TASK DESCRIPTION: Every line from the one holding "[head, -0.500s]" through the one holding "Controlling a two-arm" in the data below must be returned exactly, both ends included, with pictures left out and nothing else added.

DATASET SECTION:
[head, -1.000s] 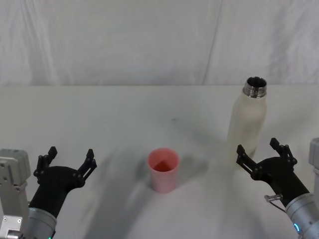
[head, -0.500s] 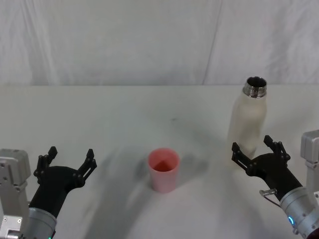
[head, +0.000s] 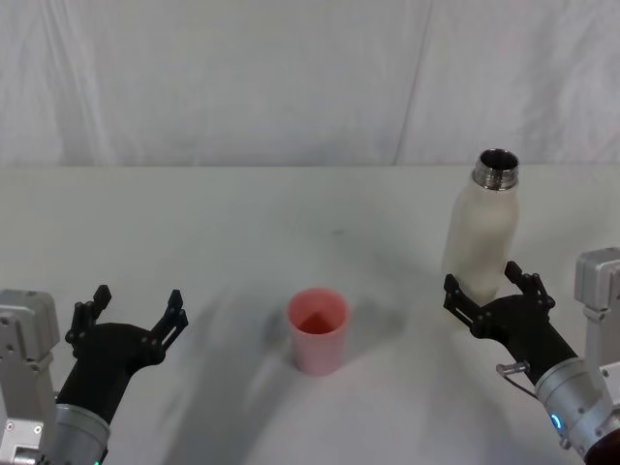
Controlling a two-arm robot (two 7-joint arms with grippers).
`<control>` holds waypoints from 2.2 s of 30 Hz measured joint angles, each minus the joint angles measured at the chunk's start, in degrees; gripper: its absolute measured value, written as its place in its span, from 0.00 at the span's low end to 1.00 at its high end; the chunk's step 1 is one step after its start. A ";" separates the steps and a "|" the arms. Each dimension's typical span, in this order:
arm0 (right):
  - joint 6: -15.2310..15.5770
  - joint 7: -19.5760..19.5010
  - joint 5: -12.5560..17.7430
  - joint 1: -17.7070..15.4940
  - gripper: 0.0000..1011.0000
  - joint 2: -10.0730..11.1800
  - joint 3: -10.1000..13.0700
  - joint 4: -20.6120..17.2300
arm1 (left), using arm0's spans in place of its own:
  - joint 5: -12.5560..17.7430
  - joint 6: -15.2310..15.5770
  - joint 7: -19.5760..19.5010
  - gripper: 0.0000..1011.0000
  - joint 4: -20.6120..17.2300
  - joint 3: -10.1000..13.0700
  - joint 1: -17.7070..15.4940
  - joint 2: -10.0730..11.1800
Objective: Grasp the thermos with one hand and pour water into the cup lid.
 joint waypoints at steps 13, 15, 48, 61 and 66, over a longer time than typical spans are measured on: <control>-0.27 -0.19 0.35 1.73 0.99 -0.54 -0.30 2.27 | 0.00 0.00 0.00 0.99 0.00 0.00 0.00 0.00; -0.29 -0.19 0.37 1.92 0.99 -0.58 -0.35 2.48 | 0.00 0.00 0.00 0.99 0.00 0.00 0.00 0.00; -0.67 -0.09 -0.07 5.05 0.99 -1.01 -1.21 6.05 | 0.00 0.00 0.00 0.99 0.00 0.00 0.00 0.00; -0.66 -0.07 -0.07 4.96 0.94 -0.98 -1.18 5.97 | 0.00 0.00 0.00 0.99 0.00 0.00 0.00 0.00; -0.66 -0.07 -0.07 4.93 0.94 -0.98 -1.19 5.95 | 0.00 0.00 0.00 0.99 0.00 0.00 0.00 0.00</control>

TASK RESPONSE:
[head, -0.500s] 
[head, +0.000s] 
Controlling a two-arm robot (two 7-joint arms with grippers).

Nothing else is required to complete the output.